This was the nature of horse shows: heat and bone-shaking fatigue from lack of sleep and too much to do, dust, nausea from excitement and missed meals, the heightened awareness of a few things (the van, the horses, the saddles, mother). The children focused so hard on these things that they lost any sense of the voluntary. Henry demanded at the last minute that they take his bicycle. He was ignored. Margaret cried. She was ignored, though she hadn’t cried in almost two weeks. Peter fell off MacDougal, and he was ignored, though he limped slightly for the rest of the afternoon. John avoided payment for entry fees and black boots. He was not ignored, although he smiled cheerfully and stayed out of the way.
The boots, it turned out, were in Kate’s closet. John had been allowed to try them on and to take them to his room. Sometime after that they disappeared, and Margaret could not find them to pack the day before their departure. John was sitting cross-legged under the oak tree, feeling rather good and cleaning Peter’s saddle, but when she said she couldn’t locate them, he knew. “O.K.,” he said.
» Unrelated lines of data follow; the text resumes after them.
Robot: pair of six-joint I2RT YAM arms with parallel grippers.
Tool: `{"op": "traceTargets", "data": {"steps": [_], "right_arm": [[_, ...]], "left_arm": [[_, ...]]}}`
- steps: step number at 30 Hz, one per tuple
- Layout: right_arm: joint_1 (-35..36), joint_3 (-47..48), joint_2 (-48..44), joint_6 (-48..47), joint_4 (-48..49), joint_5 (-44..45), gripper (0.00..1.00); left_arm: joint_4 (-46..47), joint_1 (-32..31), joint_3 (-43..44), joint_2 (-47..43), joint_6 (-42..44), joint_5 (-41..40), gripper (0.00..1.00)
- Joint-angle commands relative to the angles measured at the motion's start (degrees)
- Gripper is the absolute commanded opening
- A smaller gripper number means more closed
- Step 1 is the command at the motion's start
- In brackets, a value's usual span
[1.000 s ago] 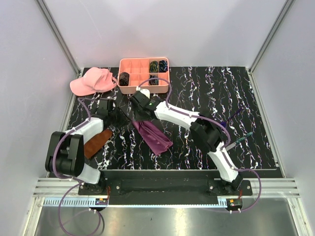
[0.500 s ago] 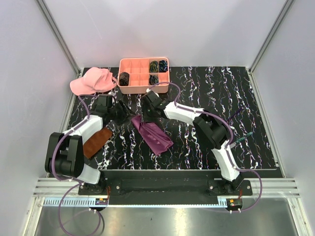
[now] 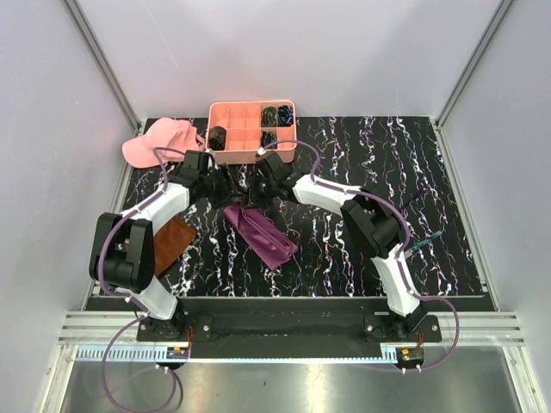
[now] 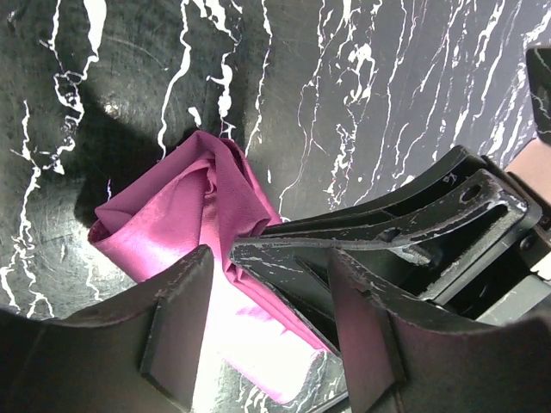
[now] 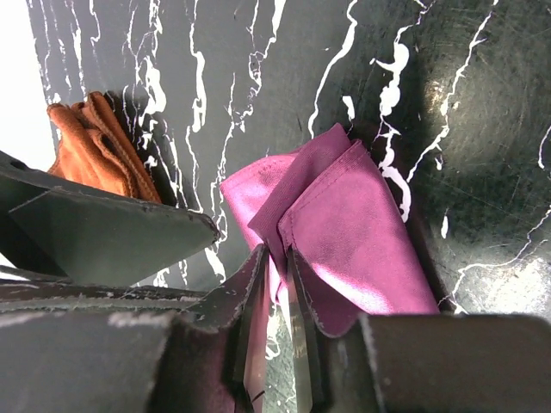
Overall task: Fold the napkin into a case and place the utensils inside
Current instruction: Grasp the top corner of the smaller rectangle folded napkin at the center of the board.
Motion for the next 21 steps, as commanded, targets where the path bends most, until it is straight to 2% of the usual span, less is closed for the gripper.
{"op": "traceTargets", "data": {"steps": [1,9,13,15,21], "right_arm": [[0.5,0.1,-1.6,1.0,4.3,-5.0,0.23],[0.5,-1.5,-1.3,1.0,6.0,-6.6,0.23],[0.5,-2.4,-1.9,0.8,6.5,-6.0,0.24],[0.5,-2.9,-2.1,0.3,6.7,-5.9,0.24],[0.5,-2.3,-1.7,-0.2,6.7,-8.4,0.24]], "left_arm": [[-2.2,-1.1,2.5,1.6,2.7,-4.7,0.56],[-1.8,-1.4,2.8,4.5,1.3,-6.2,0.61],[0.2,-1.4,2.3,6.1,-1.5,-5.0,0.6],[3.4,-1.3,0.2,4.9,-2.7,-4.3,0.6],[3.1,-1.0,0.8,4.3,-1.7,-3.9,0.63]]}}
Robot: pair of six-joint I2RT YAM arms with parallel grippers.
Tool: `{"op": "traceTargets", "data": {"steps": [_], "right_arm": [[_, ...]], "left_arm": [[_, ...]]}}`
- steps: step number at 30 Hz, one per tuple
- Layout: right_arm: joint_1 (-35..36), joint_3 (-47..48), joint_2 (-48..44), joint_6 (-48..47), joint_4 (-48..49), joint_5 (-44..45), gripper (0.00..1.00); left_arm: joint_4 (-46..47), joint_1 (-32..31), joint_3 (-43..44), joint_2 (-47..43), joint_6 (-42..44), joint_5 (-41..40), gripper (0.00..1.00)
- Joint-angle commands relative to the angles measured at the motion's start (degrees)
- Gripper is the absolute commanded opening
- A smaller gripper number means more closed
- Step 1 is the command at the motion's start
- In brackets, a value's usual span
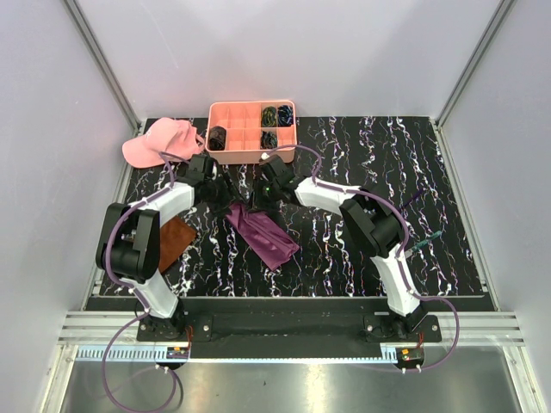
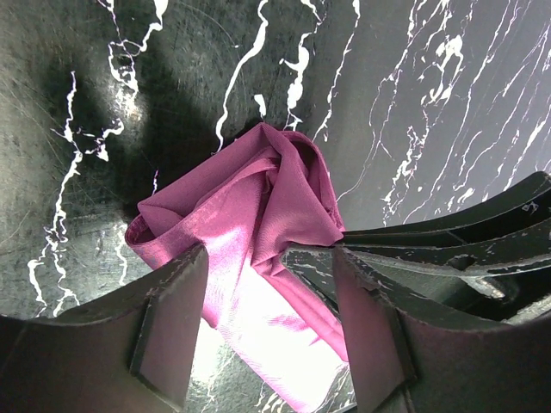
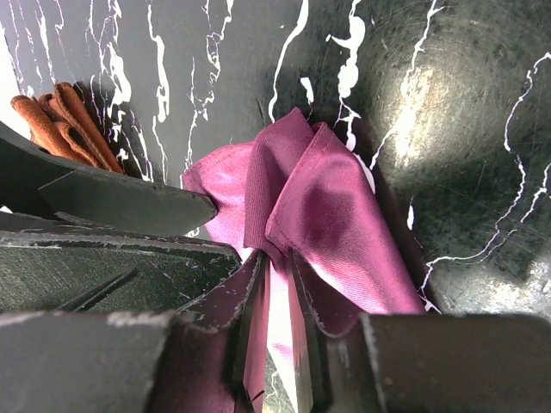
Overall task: Fold the napkin into a case and place the utensils inside
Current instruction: Grasp the top corner of the smaller rectangle folded napkin at the center of the board.
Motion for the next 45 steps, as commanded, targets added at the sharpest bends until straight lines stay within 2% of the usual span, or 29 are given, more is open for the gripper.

“Well, I’m ready for them now.”
“All right, already.” But he made no move.
“Well?”
“Just put in the old ones.”
“Don’t be ridiculous. They’re inches too short, and last year you could hardly walk in them.”
“O.K., O.K.!” He tilted the saddle up on its pommel edge, and set the sponge and the soap deliberately beside one another.
“Come on! I’ve got a lot to do!”
“Yeah, right.” The children were not allowed into mother’s things without permission, a point which John finessed by remarking in Kate’s hearing as he ran up the stairs, “I’ll just get them from mother’s room, and you can put them in right now.”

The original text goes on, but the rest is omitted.